My does is real close to kidding she has had some discharge and all but she's acting all kinda weird she won't hardly eat she just lays in the barn this morning I though she was dead she was laying in the barn with her head straight up against the wall and wouldn't move can this just be the way she acts I have not had her long


----------



## Milk_Maid_5 (Feb 19, 2013)

What color is her discharge? Do you have pictures? I have a doe that I think might kid today also.


----------



## canthavejust1 (Oct 12, 2012)

She could be in the beginning stages of labor. My doe acted similar. Super uncomfortable. She kidded that night. Can u check her ligaments on each side of her tailhead. If they feel like pencils you probably have a bit of time. If you can't feel anything and its soft and squishy then she is close! Happy kidding


----------



## willoughbygoats (Jun 6, 2013)

canthavejust1 said:


> She could be in the beginning stages of labor. My doe acted similar. Super uncomfortable. She kidded that night. Can u check her ligaments on each side of her tailhead. If they feel like pencils you probably have a bit of time. If you can't feel anything and its soft and squishy then she is close! Happy kidding


Her logs are gone been gone for a few days and she had been like this for about a day or two an its milky white discharge


----------



## canthavejust1 (Oct 12, 2012)

She sounds close....if u wanna speed it up just go to the store or something(just kidding  ) they like to string us along!


----------



## toth boer goats (Jul 20, 2008)

She may be in pre-labor, some can go through this, for many hours, while others it is real quick. It is when they shift the kids to the birth canal.

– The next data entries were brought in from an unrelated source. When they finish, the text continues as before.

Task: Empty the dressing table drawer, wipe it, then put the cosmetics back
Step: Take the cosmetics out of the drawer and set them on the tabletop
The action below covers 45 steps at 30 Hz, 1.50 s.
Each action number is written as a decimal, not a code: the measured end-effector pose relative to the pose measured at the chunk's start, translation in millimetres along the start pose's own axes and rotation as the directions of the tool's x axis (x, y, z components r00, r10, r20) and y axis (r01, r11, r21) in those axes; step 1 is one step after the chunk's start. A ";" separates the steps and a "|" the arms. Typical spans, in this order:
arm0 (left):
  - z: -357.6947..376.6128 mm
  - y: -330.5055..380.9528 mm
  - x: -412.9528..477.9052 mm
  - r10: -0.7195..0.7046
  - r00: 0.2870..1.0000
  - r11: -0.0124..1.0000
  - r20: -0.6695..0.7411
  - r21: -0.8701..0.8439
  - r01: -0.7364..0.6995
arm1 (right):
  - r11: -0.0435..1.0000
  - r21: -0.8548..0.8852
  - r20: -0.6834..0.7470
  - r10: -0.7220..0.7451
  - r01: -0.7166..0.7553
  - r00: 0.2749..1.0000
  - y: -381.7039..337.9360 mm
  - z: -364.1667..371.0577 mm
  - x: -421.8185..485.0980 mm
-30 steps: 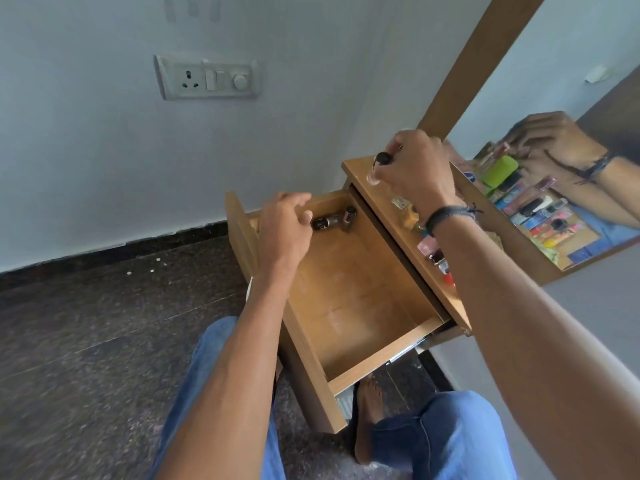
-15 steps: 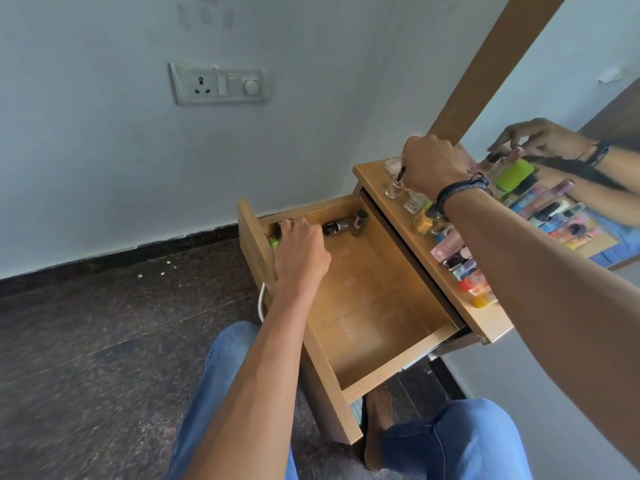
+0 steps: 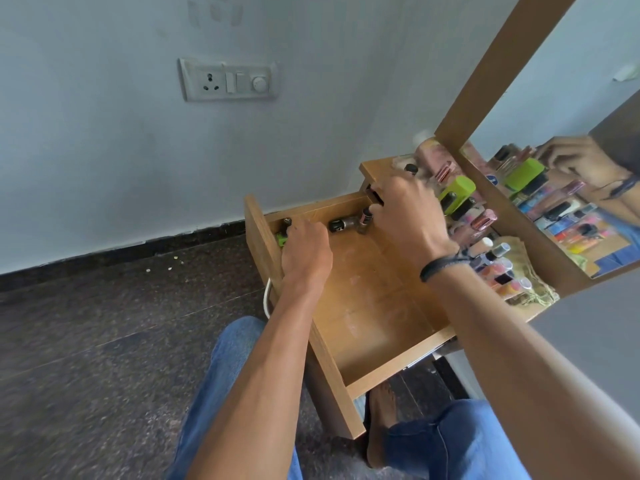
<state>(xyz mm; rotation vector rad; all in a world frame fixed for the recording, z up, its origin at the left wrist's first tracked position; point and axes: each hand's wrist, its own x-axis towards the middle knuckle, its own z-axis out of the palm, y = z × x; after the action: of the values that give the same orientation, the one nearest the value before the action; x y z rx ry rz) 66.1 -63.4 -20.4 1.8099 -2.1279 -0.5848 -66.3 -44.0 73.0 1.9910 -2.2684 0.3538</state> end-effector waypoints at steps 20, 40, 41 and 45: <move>-13.5 -4.3 7.3 0.152 0.971 0.903 0.186 -0.426 -0.060 | 0.721 0.587 0.273 0.252 -0.368 0.928 6.6 106.2 -63.3; -3.5 -13.0 9.6 -0.006 0.985 0.992 -0.171 0.120 0.027 | 0.681 0.696 -0.325 0.582 -0.227 0.746 55.2 19.3 -155.4; -3.8 -12.7 9.6 -0.022 0.986 0.991 -0.165 0.127 0.043 | 0.675 0.702 -0.352 0.606 -0.226 0.714 60.2 15.2 -163.6; -4.0 -13.0 14.5 -0.063 0.986 0.988 -0.155 0.129 0.083 | 0.633 0.726 -0.398 0.704 -0.267 0.588 86.2 9.7 -187.1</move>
<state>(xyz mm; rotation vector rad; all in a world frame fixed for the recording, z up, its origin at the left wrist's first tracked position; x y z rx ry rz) 76.7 -79.9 -23.7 1.9440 -2.0513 -0.3155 -124.7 144.1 11.7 0.9193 -2.2899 1.7331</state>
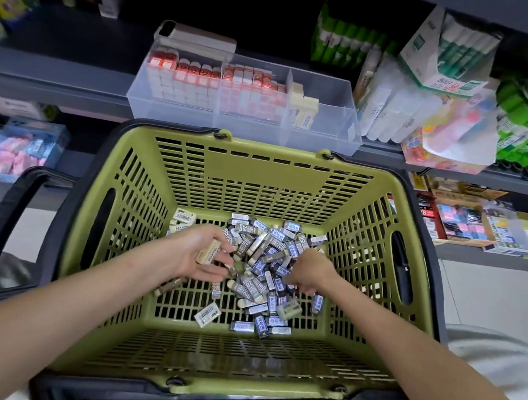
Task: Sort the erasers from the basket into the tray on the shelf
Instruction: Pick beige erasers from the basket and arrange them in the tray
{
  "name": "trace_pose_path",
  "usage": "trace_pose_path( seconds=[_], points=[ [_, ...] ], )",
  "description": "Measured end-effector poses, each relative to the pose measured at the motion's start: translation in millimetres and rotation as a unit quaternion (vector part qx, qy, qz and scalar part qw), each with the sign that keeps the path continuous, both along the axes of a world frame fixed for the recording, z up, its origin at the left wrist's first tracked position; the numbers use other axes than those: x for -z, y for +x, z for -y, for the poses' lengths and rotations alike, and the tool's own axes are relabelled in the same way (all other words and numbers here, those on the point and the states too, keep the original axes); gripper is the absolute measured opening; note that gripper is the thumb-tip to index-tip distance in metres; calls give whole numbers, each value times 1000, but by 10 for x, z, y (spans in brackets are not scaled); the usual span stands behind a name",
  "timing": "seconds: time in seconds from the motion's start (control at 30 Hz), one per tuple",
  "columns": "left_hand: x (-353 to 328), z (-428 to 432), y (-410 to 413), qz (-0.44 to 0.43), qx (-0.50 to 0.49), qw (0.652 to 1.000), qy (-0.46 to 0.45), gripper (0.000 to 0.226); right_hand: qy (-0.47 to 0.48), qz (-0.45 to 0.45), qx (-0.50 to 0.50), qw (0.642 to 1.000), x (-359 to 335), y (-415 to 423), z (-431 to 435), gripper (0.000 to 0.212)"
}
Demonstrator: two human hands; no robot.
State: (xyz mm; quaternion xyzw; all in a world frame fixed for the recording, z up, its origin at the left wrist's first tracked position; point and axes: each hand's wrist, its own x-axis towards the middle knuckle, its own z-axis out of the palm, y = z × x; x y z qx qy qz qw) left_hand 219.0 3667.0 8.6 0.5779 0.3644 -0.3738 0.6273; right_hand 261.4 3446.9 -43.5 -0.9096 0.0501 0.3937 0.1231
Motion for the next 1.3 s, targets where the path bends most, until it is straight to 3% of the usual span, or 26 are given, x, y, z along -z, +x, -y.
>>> trace_pose_path(
  seconds=[0.13,0.33,0.5,0.57,0.67,0.8,0.93,1.03,1.07,1.1,1.17,1.23,1.3],
  points=[
    [-135,-133,20,11,-59,997,-48,21,29,-91,79,992,210,-193,14,58],
    [-348,-385,-15,53,-112,986,-110,21,6,-98,-84,992,231,-263,185,35],
    [-452,-519,-87,84,-81,982,-145,30,0,-112,-203,973,270,-413,294,44],
    [-463,-546,-131,96,-77,983,-134,36,18,-106,-199,974,161,-385,214,40],
    [-460,-588,-175,108,-72,985,-113,52,158,-71,-93,980,-223,-207,18,26],
    [-509,-580,-173,111,-56,982,-142,46,424,-1,26,905,-831,-123,-542,36],
    [-577,-540,-187,116,-66,966,-222,46,511,67,-31,856,-1057,-173,-1115,31],
    [-595,-606,-177,115,-163,958,-208,42,575,33,5,817,-992,-59,-1219,18],
    [-596,-653,-167,115,-222,947,-204,39,566,48,25,823,-899,1,-1228,17],
    [-598,-711,-158,121,-281,929,-208,35,516,89,9,852,-766,60,-1231,21],
    [-623,-815,-149,149,-354,896,-222,28,294,163,-160,928,-389,156,-1240,49],
    [-661,-866,-161,167,-359,886,-243,22,124,149,-323,926,-9,162,-1264,80],
    [-693,-877,-174,174,-341,886,-260,25,72,164,-392,902,292,150,-1298,89]
  ],
)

How is her udder, is it really tight?


----------



## willoughbygoats (Jun 6, 2013)

toth boer goats said:


> She may be in pre-labor, some can go through this, for many hours, while others it is real quick. It is when they shift the kids to the birth canal.
> 
> How is her udder, is it really tight?


Yea she's in full milk and its 2am here an still have no kids and she's not pushing or anything


----------



## toth boer goats (Jul 20, 2008)

She is close, just keep an eye on her. I know the wait is torture.


----------



## willoughbygoats (Jun 6, 2013)

Here is some pics of my doe that's due to kid she has been this way for a week now and has had discharge she do t look good she just stands in the corner or lays down with her eyes closed


----------



## willoughbygoats (Jun 6, 2013)

Just stands here with her head against the wall


----------



## toth boer goats (Jul 20, 2008)

Poor sweet girl.

Can you get her some calcium, like milk fever calcium? Tums if you can't get the stuff right away.

give her some molasses water.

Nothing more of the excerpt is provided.